Pfizer and BioNTech hope to supply 100 million doses of the treatment – named BNT162b2 – by the end of 2020, rising to 1.3 billion by the end of 2021.
“The initiation of the Phase 2/3 trial is a major step forward in our progress toward providing a potential vaccine to help fight the ongoing Covid-19 pandemic,” the companies said in a statement on Monday.
“Many steps have been taken toward this important milestone and we would like to thank all those involved for their extraordinary commitment.”
Over 56,400 deaths involving Covid-19 registered in UK
Just over 56,400 deaths involving Covid-19 have now been registered in the UK.
Figures published by the ONS show that 51,366 deaths involving Covid-19 had occurred in England and Wales up to 17 July, and had been registered by 25 July.
Figures published last week by the National Records for Scotland showed that 4,193 deaths involving Covid-19 had been registered in Scotland up to 19 July while 850 deaths had occurred in Northern Ireland up to 17 July (and had been registered up to 22 July) according to the Northern Ireland Statistics and Research Agency.

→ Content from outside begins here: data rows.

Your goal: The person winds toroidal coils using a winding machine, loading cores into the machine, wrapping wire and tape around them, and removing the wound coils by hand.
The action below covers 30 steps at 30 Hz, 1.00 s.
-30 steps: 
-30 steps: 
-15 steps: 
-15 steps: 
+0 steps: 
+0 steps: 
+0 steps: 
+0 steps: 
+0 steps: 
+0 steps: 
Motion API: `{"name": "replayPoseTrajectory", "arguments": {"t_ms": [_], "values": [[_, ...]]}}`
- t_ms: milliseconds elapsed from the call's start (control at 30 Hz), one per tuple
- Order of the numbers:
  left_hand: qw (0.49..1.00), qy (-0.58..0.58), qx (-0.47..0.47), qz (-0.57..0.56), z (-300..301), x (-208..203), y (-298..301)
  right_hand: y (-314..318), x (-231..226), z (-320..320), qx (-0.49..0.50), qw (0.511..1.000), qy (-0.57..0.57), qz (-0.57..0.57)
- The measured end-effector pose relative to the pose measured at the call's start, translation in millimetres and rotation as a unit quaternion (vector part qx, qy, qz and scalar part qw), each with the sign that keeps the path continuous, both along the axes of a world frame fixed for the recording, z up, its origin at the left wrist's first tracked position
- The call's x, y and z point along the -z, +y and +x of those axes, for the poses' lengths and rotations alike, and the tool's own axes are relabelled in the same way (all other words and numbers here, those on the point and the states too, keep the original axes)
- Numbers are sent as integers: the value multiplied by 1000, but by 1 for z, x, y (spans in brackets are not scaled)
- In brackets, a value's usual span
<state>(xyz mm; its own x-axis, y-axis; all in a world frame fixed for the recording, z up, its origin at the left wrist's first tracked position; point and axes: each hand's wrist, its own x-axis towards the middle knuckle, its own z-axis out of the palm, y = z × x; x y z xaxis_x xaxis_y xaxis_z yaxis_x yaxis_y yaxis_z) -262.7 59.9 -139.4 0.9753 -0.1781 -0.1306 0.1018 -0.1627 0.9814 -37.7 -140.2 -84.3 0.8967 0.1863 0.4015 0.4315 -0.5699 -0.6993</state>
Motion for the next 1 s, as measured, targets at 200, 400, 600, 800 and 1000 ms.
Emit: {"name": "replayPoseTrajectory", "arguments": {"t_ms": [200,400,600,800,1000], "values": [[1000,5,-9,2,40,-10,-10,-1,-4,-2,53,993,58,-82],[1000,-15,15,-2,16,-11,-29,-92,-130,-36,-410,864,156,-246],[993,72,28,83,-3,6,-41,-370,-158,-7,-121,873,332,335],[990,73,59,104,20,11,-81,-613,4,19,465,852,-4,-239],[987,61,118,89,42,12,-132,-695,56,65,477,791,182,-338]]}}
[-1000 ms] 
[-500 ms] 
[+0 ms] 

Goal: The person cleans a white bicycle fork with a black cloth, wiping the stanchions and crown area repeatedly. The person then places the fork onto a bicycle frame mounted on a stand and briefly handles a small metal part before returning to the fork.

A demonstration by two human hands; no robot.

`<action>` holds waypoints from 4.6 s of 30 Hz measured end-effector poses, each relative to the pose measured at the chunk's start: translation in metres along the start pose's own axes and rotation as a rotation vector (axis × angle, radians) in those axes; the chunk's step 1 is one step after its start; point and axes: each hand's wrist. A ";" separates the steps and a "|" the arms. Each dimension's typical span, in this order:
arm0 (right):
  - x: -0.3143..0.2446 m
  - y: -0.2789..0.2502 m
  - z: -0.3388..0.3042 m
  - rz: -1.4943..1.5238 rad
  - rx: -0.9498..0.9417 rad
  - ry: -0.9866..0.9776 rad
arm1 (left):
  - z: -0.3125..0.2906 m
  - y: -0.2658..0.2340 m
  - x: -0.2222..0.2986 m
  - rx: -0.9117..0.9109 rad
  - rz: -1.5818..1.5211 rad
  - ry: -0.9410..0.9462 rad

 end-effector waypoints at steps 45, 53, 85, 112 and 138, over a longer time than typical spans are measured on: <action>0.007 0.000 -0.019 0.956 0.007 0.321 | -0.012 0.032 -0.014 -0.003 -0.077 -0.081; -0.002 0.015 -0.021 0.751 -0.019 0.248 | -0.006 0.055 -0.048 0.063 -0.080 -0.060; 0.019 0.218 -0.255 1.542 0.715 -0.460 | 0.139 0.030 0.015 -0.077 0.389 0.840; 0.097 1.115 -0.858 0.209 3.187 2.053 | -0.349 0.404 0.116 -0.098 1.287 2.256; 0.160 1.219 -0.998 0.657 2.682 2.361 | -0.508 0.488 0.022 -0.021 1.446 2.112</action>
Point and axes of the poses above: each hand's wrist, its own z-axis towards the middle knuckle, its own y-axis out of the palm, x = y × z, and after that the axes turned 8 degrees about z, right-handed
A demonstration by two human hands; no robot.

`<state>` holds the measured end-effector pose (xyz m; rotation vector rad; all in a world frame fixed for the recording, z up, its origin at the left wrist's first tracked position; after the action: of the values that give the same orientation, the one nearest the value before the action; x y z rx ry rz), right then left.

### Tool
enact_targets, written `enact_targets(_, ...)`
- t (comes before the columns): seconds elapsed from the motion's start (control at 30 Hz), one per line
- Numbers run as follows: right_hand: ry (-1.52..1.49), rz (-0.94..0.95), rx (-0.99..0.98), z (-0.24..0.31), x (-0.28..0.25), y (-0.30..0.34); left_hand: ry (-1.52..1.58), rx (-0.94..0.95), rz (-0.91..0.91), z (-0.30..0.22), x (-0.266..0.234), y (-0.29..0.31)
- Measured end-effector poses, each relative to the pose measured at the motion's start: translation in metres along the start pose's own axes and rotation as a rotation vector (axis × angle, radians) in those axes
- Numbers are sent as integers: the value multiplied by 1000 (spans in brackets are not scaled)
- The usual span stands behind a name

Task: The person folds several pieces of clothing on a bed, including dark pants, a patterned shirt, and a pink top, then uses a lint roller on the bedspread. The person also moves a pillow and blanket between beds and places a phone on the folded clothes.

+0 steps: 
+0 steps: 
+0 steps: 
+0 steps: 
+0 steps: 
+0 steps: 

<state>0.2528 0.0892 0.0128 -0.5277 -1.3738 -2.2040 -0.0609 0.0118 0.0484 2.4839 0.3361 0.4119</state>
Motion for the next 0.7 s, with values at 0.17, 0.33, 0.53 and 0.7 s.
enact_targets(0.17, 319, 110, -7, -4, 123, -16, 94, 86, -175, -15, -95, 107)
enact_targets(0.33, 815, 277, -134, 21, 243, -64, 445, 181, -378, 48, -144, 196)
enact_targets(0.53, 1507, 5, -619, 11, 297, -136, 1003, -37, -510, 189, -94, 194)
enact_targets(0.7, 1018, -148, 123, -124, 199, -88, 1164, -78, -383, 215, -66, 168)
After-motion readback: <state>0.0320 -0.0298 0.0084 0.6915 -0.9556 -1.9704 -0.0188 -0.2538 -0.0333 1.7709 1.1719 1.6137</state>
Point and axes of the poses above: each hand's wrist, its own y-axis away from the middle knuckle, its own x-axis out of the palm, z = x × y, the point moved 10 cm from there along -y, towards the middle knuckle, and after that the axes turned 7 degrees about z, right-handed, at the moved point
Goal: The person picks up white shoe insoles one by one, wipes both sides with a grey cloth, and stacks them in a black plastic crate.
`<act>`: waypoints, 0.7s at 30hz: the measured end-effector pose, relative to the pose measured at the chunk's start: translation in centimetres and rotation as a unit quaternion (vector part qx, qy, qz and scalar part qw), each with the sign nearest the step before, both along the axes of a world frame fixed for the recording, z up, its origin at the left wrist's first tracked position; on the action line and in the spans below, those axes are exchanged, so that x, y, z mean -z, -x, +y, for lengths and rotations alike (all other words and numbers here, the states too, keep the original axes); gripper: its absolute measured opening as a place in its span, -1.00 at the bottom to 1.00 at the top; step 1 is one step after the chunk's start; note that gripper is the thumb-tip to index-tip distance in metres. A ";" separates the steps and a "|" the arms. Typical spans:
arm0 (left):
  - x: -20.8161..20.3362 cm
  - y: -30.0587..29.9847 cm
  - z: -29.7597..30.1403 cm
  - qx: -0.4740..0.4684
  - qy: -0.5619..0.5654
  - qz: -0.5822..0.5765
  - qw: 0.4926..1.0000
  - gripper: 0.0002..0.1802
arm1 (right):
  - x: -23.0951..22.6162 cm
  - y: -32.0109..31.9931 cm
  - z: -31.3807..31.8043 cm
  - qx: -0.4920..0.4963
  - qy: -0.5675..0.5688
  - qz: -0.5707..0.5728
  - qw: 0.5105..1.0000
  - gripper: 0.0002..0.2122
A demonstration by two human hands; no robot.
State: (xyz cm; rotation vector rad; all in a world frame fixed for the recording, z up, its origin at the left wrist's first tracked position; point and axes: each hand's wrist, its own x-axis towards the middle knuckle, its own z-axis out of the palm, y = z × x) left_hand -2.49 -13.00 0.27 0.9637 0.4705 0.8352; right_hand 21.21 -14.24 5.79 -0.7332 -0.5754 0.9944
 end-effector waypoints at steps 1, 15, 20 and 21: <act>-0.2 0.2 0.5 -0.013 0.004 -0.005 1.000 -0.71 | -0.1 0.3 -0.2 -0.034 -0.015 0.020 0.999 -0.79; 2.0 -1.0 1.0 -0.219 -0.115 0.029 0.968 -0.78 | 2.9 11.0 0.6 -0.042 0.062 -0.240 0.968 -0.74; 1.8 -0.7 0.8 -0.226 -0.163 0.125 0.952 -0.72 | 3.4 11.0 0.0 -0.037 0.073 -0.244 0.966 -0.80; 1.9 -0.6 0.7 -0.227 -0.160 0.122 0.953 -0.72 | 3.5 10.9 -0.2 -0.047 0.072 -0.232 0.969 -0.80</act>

Together, these figures mean that so far 56,409 deaths have been registered in the UK where Covid-19 was mentioned on the death certificate, including suspected cases.
German advises against travel to virus-hit Spanish regions
Germany’s foreign ministry has advised holidaymakers not to travel to several Spanish regions including Catalonia, home to Barcelona, that have seen coronavirus infection rates rise.
“We currently advise against unnecessary tourist trips to the autonomous communities of Aragon, Catalonia and Navarre due to high infection numbers and local lockdowns,” the ministry said on its website.
Spain’s rise in Covid-19 cases has prompted most regions to impose rules for masks to be worn everywhere and, in several areas including Barcelona, calls for people to stay at home.
Deaths where Covid-19 mentioned on death certificate fall to lowest number since mid-March
There were a total of 8,823 deaths registered in England and Wales in the week to 17 July, according to the Office for National Statistics (ONS), 270 fewer than the five-year average of 9,093.
This is the fifth week in a row that deaths have been below the five-year average.
Of the deaths registered in the week to 17 July, 295 mentioned Covid-19 on the death certificate – the lowest number of deaths involving Covid-19 since the week ending 20 March.
Negligence behind rise in German coronavirus infections, health institute says
Negligence is behind a steady rise in new coronavirus infections in Germany, the head of the Robert Koch Institute (RKI) for infectious diseases has said, adding that it was unclear if the country was experiencing a second wave.
“The new developments in Germany make me very worried,” Lothar Wieler said during his first news conference in weeks.
“The rise has to do with the fact that we have become negligent.”
The number of daily new cases almost doubled on Tuesday to 633, and the RKI linked the increase to increased social contact at parties and in the workplace. It urged people not to flout social distancing rules.